New NOAA Chart for Remote Alaska Islands
ST. PAUL, Minn. -- October 23, 2006
All-new charts are not often issued by NOAA
A new NOAA chart has been created for a remote area of Alaska which includes nine mostly treeless and ragged rock islands. The chart, NOAA’s chart number 16587, covers the Semidi Islands and Vicinity, which is a subunit of the 715,000-acre Alaska Peninsula Unit of the Alaska Maritime National Wildlife Refuge. The Semidi Islands are located in the Pacific Ocean in far southeast Alaska, east of the coast of the Alaska Peninsula and southwest of Kodiak Island.
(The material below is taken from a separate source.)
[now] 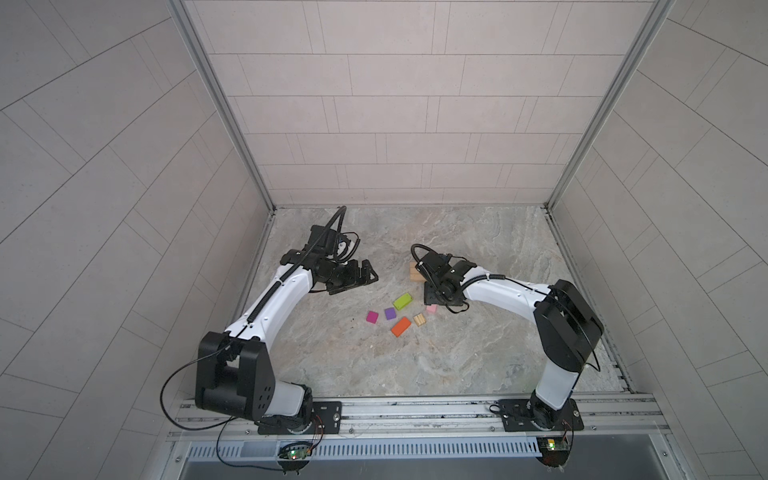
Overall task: Build the wood block tower
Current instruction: 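Move the right gripper down to the pink bar and close on it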
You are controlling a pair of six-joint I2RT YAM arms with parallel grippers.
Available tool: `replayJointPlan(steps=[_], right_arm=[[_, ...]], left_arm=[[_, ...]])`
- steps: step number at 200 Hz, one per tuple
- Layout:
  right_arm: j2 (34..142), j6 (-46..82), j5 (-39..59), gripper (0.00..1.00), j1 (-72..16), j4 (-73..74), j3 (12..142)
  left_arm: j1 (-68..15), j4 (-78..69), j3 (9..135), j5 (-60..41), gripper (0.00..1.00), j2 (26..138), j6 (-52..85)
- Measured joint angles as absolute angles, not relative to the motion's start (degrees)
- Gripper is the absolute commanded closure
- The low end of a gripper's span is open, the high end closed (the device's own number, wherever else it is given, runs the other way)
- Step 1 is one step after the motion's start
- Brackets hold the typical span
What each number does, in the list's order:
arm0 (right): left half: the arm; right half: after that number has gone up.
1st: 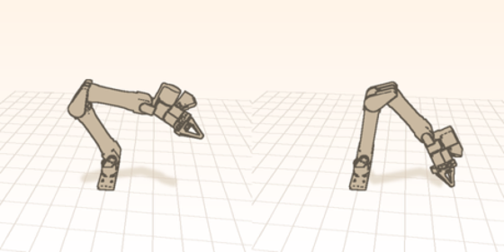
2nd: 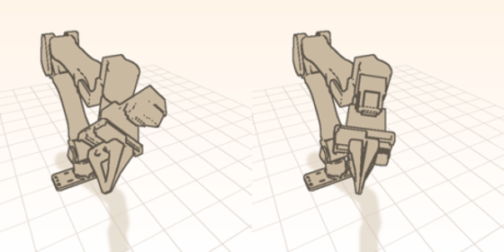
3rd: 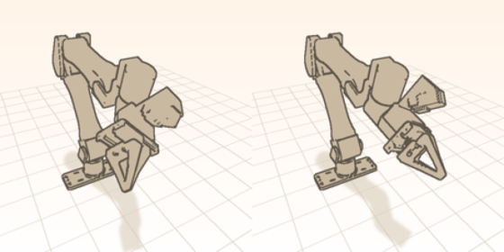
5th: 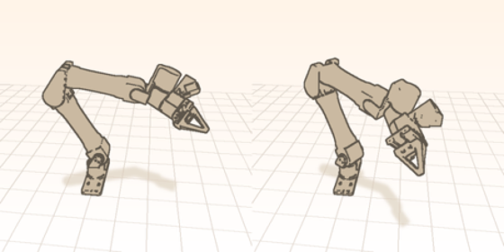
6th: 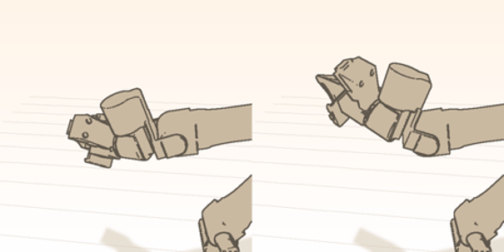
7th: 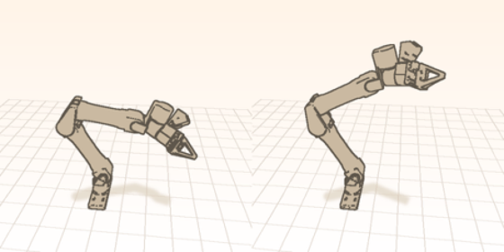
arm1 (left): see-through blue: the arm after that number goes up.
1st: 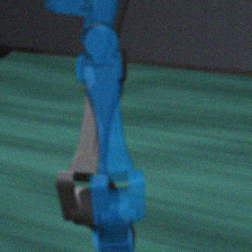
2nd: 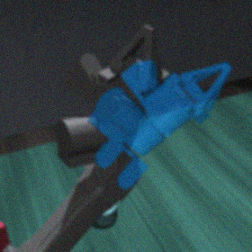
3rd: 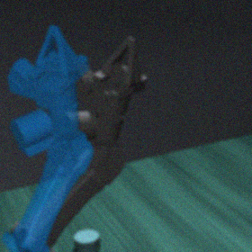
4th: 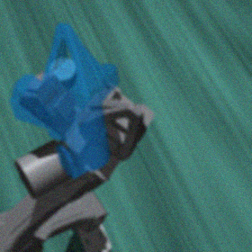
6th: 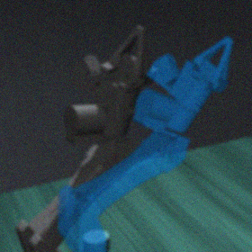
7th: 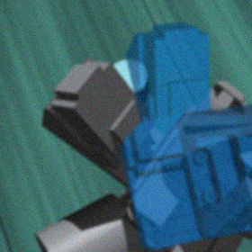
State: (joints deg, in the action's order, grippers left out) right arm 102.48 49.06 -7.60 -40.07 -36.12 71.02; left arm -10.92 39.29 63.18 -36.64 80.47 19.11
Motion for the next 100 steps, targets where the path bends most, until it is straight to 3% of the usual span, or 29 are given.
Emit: replayJointPlan(steps=[100], right_arm=[[106.3,53.1,-5.7,0.48,-40.2,-31.5,70.8]], left_arm=[[-11.0,35.3,61.5,-39.8,0.01,76.3,19.5]])
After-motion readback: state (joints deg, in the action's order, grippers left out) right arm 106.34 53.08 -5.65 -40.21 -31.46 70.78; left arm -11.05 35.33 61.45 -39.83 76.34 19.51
The Semidi Islands Wilderness Area includes approximately one-quarter million acres of surrounding seabed, providing at least temporary homes for sea otters, sea lions, seals, porpoises, and whales. Exposed to the stormy Gulf of Alaska, the area is described as “remote and difficult to reach … an unpredictable stretch of sea lying in previously poorly charted waters”.
Rough area
According to Leo DeMeo, marketing manager for McCurnin Nautical Charts of Alaska, Inc., “The Semidi Islands are in open water with high, rough rough seas, which are unpredictable. It has some shallow waters that can be very dangerous if you don’t know your way around. Fishermen know it from experience but now we have a chart that can make sailing in that area safer for everyone. We’re excited to have a new, detailed NOAA chart for this area.”
Richard Sillcox, Chief of NOAA’s Chart Update Service, states, “Marine safety is of utmost importance to NOAA. It’s not often that we create a new NOAA nautical chart but after listening to the needs of sailors and commercial shippers, we felt it prudent to create a new chart for this area.”
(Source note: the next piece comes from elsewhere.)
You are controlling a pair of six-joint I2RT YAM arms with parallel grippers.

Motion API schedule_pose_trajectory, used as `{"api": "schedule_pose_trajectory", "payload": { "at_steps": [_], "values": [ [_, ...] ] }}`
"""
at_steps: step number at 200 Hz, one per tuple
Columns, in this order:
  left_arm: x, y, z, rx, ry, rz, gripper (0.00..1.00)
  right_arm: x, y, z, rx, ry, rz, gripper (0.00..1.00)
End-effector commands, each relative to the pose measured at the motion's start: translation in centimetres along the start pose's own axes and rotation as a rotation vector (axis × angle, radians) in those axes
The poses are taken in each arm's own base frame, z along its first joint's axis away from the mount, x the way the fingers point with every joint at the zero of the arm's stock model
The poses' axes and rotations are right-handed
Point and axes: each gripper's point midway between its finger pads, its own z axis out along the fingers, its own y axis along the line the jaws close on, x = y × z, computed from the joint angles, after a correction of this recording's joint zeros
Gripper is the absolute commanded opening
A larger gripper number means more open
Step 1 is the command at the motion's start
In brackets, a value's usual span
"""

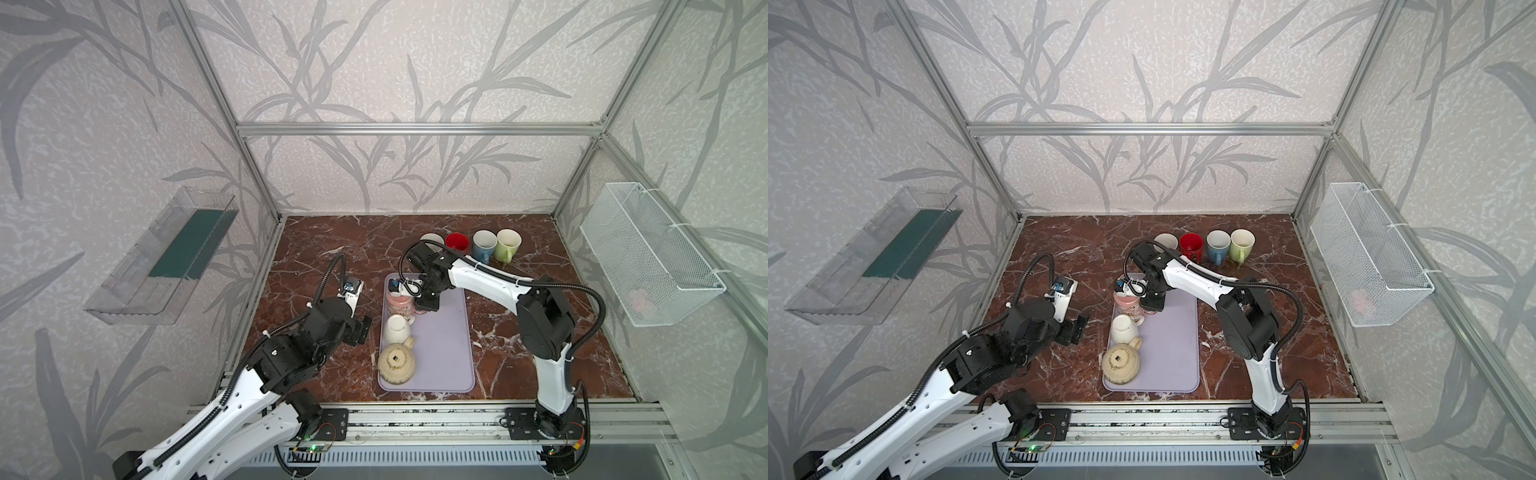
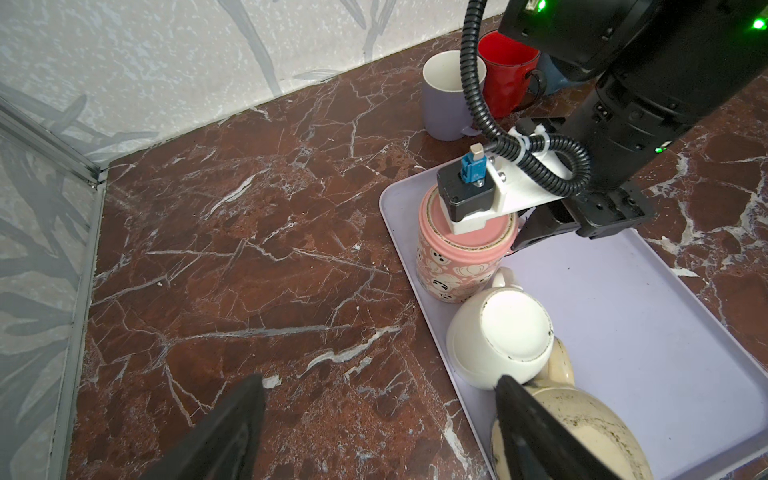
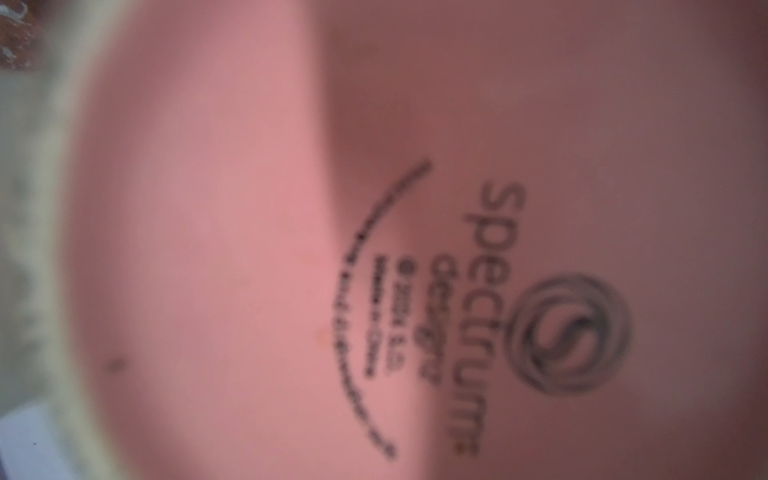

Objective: Turn the mug right side up
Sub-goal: 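Lower the right gripper onto the pink mug's upturned base and grasp it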

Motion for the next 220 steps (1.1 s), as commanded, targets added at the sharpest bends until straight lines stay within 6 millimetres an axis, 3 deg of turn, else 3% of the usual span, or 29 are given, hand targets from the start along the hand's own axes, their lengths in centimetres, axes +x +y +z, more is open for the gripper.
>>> {"api": "schedule_pose_trajectory", "payload": {
  "at_steps": [1, 32, 54, 107, 172, 220],
  "values": [
    [0.1, 0.1, 0.3, -0.013, 0.0, 0.009, 0.85, -0.3, 0.5, 0.3, -0.011, -0.004, -0.016, 0.26],
    [0.2, 0.0, 0.3, -0.012, 0.003, 0.01, 0.85, -0.5, 0.4, 0.5, -0.009, 0.001, -0.01, 0.2],
    [0.2, 0.0, 0.3, -0.008, 0.003, 0.009, 0.85, -0.3, 0.3, 0.8, -0.006, 0.021, -0.001, 0.0],
    [0.1, 0.3, 0.0, -0.02, -0.011, 0.009, 0.85, -0.4, 0.6, 1.1, 0.01, 0.025, 0.02, 0.0],
    [0.2, 0.1, 0.3, -0.014, 0.001, 0.014, 0.85, -2.7, 0.2, -2.8, 0.115, -0.19, 0.12, 0.0],
    [0.2, 0.1, 0.4, -0.019, 0.002, 0.018, 0.85, -3.4, 1.2, -3.8, 0.076, -0.279, 0.186, 0.0]
  ]
}}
New chart can be ordered "on demand"
Chart number 16587, as well as all NOAA nautical charts, are printed to order “on demand” by OceanGrafix and it agents across the U.S. Many agents have dedicated OceanGrafix remote printers on site. These printers are hooked into an OceanGrafix database and they automatically download the latest NOAA cartographic data every night so that each OceanGrafix NOAA chart is 100% up to date at time of printing. Charts can be printed at any time.
Larry Kocon, OceanGrafix director of operations, states, “We’re pleased to be the exclusive NOAA partner in offering commercial and recreational mariners the very latest NOAA cartographic data on a ‘print on demand’ basis. Up to date, full-size NOAA nautical charts add to mariners’ safety.”